Joseph lui obéit en regardant ailleurs, au fond de sa tête, où il cherchait à retrouver tout ce que lui avait raconté Raymond. Quel imbécile il avait été de ne pas comprendre le prodige ! Lucille avait raison. Il n’écoutait pas les gens.

Lucille… Il la chassa immédiatement de son esprit.

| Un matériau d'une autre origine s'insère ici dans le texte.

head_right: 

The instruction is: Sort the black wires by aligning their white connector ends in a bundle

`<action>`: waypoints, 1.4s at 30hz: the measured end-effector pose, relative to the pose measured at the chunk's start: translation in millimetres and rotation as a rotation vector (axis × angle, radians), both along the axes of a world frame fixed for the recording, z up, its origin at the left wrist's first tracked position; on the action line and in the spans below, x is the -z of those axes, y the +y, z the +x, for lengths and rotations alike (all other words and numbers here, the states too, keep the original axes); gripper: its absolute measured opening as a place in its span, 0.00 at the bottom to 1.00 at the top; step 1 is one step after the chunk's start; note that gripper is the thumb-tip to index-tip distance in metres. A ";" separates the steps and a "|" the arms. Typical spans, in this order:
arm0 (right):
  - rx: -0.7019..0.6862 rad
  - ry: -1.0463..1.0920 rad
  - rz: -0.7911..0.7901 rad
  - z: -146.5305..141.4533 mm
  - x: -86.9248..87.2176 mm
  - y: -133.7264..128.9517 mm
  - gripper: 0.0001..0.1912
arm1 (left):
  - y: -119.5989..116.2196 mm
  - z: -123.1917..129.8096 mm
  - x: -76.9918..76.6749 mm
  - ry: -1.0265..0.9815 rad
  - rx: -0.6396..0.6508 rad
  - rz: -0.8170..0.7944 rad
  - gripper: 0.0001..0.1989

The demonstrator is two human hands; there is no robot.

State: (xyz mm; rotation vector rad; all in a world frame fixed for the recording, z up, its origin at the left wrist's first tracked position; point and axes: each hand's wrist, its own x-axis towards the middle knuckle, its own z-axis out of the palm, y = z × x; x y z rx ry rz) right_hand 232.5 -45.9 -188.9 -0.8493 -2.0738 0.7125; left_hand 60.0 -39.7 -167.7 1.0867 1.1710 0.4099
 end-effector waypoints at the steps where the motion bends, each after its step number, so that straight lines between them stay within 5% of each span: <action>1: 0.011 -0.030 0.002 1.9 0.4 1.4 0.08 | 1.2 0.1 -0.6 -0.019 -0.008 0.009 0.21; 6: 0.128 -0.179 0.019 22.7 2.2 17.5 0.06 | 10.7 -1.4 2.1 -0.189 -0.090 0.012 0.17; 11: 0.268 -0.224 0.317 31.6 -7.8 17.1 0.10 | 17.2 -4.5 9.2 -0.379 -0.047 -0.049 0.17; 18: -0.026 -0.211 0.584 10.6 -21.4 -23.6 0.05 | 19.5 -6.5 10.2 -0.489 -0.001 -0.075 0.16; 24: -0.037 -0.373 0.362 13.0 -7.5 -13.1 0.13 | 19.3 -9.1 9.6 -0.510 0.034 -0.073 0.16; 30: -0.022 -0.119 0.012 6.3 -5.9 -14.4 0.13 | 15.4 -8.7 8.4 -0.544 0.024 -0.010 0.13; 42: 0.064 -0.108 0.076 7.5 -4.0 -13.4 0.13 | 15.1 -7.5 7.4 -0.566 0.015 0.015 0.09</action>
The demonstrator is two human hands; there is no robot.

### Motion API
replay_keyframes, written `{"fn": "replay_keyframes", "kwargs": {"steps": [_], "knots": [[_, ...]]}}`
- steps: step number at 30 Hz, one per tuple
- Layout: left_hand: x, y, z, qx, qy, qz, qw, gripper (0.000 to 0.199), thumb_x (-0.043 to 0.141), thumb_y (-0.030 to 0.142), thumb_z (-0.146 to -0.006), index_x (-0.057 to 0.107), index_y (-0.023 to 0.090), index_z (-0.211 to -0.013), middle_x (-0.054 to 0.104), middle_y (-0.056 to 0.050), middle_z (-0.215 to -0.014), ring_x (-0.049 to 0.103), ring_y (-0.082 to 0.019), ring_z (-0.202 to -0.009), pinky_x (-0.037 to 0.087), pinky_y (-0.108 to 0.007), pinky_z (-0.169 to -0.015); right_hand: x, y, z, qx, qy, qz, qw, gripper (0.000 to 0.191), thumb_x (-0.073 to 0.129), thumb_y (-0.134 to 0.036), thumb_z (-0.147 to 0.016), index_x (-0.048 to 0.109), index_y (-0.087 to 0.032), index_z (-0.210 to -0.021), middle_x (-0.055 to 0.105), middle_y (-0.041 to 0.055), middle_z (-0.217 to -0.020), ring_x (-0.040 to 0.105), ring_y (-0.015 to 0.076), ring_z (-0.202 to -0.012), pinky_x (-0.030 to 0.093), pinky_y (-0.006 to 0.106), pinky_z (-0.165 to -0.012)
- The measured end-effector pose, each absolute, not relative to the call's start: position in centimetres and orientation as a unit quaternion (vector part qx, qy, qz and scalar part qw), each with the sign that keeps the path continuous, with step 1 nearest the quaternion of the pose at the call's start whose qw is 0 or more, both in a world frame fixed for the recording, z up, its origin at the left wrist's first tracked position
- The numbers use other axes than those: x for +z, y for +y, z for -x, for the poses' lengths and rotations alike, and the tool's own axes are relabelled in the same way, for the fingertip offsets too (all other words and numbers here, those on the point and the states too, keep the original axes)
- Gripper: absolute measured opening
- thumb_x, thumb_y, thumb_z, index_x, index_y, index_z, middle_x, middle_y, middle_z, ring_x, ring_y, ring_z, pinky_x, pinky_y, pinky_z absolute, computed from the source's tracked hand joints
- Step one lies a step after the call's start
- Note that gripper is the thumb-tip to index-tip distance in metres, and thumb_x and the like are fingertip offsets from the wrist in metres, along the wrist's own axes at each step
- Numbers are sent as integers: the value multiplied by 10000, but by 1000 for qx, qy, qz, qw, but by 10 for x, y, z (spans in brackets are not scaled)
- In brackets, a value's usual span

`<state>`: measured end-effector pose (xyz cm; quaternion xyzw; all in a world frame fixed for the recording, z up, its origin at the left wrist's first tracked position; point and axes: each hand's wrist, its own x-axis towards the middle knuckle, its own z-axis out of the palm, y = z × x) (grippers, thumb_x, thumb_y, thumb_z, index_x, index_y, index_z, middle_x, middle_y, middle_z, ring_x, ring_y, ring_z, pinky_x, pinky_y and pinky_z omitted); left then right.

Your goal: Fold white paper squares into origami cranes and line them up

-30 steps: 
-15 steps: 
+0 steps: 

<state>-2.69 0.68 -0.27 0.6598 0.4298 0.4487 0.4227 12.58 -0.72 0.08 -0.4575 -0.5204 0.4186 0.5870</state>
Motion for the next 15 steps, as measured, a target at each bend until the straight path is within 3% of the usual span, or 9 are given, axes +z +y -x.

« C’est étonnant, hein ? continua Lucrèce. Faut se faire à l’idée. En plus, quand le temps avance, que les événements s’enchaînent, que le futur devient passé, Raymond oublie. Et il ne se rappelle pas plus son passé que nous notre futur.

— C’est incroyable !

— C’est surtout bien pratique. Et oncle Gérard l’a bien compris. Raymond était le seul à pouvoir se souvenir quelques secondes avant de la graduation sur laquelle il fallait arrêter le foutu potentiomètre.

— Alors il s’est souvenu à l’avance du réglage qu’il ferait lui-même l’instant d’après ? Ça n’a pas de sens !

— Peut-être, mais ça a fonctionné. Et ce petit talent a suffi à mon oncle pour justifier les vingt ans de garde-malade et d’hébergement à l’œil d’un ivrogne notoire. Mais pas de Raymond, pas d’invocation ! Et pas de Baphomet. Le calcul est vite fait ! »

Elle coupa sa phrase à bout de souffle et ponctua par un gémissement. Ses lèvres avaient blanchi et sa peau s’était nuancée d’un lustre blafard qui faisait paraître ses cheveux plus noirs encore.

« Il faut faire quelque chose, intervint Joseph. Tu continues à perdre ton sang. L’hémorragie ne s’arrêtera pas toute seule. Il faut au moins comprimer la plaie. »

Il lui fallait une bande de tissu. Alors il entreprit de déchirer le bas de sa soutane. C’est tout ce qu’il avait sous la main et cela lui évitait de devoir une nouvelle fois affronter le chemisier de Lucrèce.

La toile était coriace et il dut l’user entre deux gros cailloux pour y entamer une déchirure.

« Regarde, on dirait une vieille bohémienne ! » dit-il en se redressant, sa langue de charpie dans la main. Puis il tourna sur lui-même comme au défilé de mode pour exhiber sa soutane raccourcie et son bord effiloché.

Il profita du sourire de Lucrèce pour lui saisir le bras et y repérer la blessure d’un coup d’œil. Un sale trou noir et luisant. Il y appliqua la bande de tissu pour ne plus le voir. Et il serra d’un coup. Lucrèce poussa un cri.

« Ça fait mal ?

— Je suis solide.

— On dirait une révolutionnaire avec ton brassard noir. Une anarchiste fière de l’être ! »

Elle grimaça.

« Tu souffres ?

— À ton avis ?

— Hé, doucement ! Tu devrais me remercier !

— Je ne t’ai rien demandé.

— Qu’est-ce qui t’arrive ? C’est ma remarque sur le brassard qui t’a froissée ? »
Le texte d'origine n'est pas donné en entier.